Copy word for word each line from the one that has "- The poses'" to the last line of the records, with no other lines.

• **EXTRACTED MATERIAL**

* * *

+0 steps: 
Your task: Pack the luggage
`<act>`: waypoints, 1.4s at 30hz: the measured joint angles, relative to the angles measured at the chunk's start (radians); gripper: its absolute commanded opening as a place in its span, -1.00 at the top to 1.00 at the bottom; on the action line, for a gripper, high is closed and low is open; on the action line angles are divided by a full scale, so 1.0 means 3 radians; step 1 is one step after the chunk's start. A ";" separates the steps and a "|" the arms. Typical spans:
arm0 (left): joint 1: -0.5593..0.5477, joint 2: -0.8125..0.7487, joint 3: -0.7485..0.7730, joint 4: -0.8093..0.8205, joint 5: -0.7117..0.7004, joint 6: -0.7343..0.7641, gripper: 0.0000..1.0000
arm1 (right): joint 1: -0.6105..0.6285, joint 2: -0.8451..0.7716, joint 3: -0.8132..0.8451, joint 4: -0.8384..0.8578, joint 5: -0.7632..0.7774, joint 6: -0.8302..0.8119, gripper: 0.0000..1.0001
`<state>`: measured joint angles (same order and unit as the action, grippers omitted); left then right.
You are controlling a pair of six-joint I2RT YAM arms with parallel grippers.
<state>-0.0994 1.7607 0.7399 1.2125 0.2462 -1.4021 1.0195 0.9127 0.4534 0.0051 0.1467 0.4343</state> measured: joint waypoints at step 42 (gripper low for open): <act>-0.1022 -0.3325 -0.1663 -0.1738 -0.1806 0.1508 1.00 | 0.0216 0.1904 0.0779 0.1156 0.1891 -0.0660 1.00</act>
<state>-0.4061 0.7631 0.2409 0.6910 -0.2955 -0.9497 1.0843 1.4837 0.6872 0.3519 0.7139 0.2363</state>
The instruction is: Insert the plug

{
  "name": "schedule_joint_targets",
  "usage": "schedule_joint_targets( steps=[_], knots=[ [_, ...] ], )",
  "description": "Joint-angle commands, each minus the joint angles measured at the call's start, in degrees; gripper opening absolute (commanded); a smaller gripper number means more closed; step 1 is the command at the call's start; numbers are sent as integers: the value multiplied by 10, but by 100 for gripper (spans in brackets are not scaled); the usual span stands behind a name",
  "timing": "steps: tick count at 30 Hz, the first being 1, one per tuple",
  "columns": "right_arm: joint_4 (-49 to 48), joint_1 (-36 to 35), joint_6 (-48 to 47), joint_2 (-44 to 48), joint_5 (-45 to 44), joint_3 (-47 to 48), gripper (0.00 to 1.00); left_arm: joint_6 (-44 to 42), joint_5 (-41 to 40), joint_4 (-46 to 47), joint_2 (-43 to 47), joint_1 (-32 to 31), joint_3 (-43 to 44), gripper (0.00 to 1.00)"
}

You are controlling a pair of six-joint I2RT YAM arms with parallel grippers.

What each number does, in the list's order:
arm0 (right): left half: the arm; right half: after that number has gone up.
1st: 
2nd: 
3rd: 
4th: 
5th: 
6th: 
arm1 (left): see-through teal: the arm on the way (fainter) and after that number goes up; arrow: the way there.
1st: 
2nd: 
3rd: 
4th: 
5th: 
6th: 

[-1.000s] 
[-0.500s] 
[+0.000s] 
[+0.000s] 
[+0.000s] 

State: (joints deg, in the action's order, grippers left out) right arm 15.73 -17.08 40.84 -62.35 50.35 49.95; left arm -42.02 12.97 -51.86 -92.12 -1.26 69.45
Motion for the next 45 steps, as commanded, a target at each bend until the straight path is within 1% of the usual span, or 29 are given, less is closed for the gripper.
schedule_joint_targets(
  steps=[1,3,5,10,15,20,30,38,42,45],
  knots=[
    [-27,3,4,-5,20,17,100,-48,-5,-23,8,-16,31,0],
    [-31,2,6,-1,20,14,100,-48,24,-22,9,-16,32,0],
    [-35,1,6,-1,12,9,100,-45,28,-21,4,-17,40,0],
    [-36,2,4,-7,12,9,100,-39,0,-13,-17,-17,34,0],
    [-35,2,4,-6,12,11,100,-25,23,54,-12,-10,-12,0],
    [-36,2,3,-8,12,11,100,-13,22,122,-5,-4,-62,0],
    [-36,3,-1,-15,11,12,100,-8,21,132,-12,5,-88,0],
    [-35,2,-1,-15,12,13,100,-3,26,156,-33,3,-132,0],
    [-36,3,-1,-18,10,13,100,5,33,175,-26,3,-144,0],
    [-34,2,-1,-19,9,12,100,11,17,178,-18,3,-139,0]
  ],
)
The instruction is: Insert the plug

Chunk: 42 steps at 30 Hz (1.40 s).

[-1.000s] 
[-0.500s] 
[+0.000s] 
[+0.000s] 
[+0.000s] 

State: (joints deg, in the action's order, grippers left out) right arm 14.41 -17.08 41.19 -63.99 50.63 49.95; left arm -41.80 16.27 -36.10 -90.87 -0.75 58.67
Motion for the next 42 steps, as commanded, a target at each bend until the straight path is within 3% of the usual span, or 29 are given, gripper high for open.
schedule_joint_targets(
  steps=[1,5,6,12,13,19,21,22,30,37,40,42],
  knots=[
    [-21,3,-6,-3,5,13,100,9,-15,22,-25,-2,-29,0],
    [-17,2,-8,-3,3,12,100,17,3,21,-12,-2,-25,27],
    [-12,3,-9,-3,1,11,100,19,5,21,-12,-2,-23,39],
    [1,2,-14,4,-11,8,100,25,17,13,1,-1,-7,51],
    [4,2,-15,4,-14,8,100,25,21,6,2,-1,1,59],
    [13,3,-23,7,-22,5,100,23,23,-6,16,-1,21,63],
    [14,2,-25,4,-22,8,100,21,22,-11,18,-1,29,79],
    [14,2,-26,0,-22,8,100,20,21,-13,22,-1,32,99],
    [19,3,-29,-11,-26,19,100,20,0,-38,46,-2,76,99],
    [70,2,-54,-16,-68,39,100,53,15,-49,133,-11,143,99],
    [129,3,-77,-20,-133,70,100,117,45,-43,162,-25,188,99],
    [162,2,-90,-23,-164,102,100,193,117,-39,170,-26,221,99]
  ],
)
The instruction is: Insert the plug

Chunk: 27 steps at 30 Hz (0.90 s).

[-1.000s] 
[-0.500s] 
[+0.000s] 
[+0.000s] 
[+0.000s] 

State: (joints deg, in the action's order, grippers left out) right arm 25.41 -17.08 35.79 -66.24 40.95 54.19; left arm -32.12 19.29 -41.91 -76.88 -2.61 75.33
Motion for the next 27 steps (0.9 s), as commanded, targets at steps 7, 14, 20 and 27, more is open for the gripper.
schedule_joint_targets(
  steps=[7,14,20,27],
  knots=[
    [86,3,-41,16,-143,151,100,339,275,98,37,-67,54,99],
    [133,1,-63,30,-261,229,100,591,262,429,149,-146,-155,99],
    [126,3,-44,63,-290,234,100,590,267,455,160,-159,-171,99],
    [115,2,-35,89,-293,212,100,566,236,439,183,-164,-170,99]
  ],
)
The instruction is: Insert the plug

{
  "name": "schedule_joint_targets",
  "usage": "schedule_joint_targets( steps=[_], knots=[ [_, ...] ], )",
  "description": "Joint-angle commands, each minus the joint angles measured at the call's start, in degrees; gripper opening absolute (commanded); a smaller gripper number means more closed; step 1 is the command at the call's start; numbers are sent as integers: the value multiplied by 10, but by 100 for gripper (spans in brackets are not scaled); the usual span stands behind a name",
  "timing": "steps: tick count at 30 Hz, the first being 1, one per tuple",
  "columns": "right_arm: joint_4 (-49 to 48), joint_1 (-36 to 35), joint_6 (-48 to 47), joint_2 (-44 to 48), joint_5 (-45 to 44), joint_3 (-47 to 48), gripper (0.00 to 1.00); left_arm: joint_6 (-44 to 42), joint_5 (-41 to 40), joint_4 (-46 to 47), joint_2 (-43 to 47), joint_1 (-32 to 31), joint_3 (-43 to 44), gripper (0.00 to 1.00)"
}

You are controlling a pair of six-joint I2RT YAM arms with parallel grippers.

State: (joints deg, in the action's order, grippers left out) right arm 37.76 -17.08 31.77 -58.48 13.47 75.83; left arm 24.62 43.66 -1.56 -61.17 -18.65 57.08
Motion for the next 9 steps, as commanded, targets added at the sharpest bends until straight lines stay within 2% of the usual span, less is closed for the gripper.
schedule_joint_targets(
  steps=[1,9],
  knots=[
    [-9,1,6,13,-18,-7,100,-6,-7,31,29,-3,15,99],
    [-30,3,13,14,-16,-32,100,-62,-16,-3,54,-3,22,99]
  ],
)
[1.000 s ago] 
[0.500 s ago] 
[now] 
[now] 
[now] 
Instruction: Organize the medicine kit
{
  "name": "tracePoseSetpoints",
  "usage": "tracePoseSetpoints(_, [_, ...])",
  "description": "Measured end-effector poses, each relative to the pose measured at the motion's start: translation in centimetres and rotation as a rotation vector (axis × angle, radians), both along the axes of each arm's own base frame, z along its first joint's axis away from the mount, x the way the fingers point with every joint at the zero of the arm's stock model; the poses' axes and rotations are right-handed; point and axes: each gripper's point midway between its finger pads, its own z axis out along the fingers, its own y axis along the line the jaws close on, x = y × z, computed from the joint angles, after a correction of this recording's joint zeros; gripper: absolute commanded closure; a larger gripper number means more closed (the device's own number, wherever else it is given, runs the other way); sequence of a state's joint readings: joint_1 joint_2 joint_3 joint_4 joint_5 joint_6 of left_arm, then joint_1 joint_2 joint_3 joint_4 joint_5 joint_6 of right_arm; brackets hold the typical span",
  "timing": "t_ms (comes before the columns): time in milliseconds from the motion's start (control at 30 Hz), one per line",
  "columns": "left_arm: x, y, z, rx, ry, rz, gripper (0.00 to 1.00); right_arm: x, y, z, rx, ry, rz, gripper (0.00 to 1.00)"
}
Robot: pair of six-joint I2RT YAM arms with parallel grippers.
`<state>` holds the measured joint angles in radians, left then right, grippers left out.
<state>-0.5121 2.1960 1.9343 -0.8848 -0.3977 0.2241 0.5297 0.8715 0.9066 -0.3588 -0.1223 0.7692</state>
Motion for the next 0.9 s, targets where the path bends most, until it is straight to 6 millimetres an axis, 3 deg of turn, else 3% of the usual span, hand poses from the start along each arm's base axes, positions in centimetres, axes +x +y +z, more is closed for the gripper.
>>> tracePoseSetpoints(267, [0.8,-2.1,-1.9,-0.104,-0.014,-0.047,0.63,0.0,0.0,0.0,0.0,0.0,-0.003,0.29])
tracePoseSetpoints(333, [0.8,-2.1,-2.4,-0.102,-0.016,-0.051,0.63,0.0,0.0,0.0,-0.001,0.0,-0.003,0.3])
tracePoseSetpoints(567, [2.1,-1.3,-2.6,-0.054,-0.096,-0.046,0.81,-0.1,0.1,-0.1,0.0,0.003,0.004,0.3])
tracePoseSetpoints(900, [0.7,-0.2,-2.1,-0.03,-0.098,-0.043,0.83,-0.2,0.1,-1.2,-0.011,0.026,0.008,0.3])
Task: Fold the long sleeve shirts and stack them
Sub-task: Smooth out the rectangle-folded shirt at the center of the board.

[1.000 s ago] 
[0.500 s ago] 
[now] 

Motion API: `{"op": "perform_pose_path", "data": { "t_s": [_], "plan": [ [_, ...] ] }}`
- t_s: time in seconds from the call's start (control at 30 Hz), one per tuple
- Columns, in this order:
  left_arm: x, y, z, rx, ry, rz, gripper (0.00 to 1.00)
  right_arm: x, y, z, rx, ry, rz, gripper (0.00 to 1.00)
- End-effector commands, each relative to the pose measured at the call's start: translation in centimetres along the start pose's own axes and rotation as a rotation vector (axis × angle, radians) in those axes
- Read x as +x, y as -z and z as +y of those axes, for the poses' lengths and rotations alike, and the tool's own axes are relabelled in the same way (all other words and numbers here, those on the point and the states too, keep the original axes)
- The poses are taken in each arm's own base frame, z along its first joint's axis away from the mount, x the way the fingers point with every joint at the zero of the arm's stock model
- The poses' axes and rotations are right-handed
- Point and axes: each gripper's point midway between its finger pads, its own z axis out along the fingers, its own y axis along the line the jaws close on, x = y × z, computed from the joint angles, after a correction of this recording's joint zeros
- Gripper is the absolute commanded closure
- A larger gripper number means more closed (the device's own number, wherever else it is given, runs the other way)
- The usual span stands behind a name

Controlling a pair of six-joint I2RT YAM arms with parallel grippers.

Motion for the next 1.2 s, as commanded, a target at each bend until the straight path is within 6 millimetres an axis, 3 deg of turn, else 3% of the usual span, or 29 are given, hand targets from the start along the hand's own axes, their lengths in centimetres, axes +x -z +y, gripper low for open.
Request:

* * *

• **ANSWER FOR THE TASK**
- The poses' axes and rotations are right-handed
- Point and axes: each gripper's point midway between its finger pads, its own z axis out along the fingers, its own y axis along the line the jaws close on, x = y × z, computed from the joint angles, after a correction of this recording's joint zeros
- Gripper is the absolute commanded closure
- A larger gripper number means more closed (the device's own number, wherever else it is given, runs the other way)
- The usual span stands behind a name

Controlling a pair of six-joint I2RT YAM arms with parallel grippers.

Motion for the next 1.2 s, as commanded, a target at each bend until the straight path is within 6 millimetres an axis, 3 deg of turn, else 3% of the usual span, or 29 are given, hand targets from the start along the hand's own axes, their lengths in centimetres, axes +x -z +y, gripper low for open.
Request:

This finishes the answer to the exercise.